▶ [Work item]:
The answer must be a single number: the count of lines in the records below that contain the word "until".

Source data
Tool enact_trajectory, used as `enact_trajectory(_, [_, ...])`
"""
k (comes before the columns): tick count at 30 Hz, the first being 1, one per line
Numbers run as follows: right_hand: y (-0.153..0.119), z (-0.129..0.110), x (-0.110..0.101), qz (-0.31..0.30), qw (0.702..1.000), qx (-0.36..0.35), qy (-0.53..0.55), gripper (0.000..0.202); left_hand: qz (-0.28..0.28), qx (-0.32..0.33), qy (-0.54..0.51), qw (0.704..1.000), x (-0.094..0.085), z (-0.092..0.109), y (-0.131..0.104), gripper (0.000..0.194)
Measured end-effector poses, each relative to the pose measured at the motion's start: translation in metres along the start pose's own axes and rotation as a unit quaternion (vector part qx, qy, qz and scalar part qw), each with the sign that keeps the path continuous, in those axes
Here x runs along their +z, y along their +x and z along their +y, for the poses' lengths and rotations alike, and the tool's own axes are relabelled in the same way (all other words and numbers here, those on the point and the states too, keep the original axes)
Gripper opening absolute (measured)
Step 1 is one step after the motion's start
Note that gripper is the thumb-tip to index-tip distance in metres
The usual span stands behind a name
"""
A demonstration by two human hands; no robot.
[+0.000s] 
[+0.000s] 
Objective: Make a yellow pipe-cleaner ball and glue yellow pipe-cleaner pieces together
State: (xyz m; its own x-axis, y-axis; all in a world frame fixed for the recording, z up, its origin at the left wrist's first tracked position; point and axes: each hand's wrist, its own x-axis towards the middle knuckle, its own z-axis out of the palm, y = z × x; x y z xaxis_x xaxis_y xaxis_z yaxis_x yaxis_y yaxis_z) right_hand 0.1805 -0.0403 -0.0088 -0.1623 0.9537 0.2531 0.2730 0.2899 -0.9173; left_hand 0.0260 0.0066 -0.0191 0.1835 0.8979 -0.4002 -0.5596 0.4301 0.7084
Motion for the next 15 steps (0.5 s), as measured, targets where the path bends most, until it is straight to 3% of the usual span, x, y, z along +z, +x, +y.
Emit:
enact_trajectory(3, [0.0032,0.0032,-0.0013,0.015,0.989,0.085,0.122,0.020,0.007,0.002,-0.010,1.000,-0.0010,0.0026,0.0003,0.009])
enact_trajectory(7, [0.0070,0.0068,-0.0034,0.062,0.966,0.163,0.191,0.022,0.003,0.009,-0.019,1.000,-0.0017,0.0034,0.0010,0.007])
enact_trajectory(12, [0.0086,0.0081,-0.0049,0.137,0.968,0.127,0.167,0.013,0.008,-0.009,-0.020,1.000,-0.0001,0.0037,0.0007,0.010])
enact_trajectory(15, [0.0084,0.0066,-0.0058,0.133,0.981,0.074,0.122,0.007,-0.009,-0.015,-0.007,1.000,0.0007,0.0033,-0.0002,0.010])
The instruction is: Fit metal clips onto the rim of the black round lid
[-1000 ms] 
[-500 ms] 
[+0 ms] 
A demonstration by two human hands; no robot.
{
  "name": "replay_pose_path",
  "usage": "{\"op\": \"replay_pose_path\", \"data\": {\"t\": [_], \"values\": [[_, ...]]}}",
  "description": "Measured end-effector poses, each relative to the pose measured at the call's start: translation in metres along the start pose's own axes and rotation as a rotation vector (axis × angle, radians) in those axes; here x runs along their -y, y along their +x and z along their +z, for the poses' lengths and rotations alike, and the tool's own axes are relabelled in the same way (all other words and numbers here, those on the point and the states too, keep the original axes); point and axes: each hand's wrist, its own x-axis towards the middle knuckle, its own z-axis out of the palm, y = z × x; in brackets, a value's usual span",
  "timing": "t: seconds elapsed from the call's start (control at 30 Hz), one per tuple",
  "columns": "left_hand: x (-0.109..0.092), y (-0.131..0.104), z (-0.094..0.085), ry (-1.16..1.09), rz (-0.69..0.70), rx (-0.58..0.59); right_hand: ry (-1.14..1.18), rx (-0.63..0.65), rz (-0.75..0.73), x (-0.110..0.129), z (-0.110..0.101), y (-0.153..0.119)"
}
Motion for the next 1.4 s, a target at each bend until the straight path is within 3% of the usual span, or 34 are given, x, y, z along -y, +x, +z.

▶ [Problem solution]:
2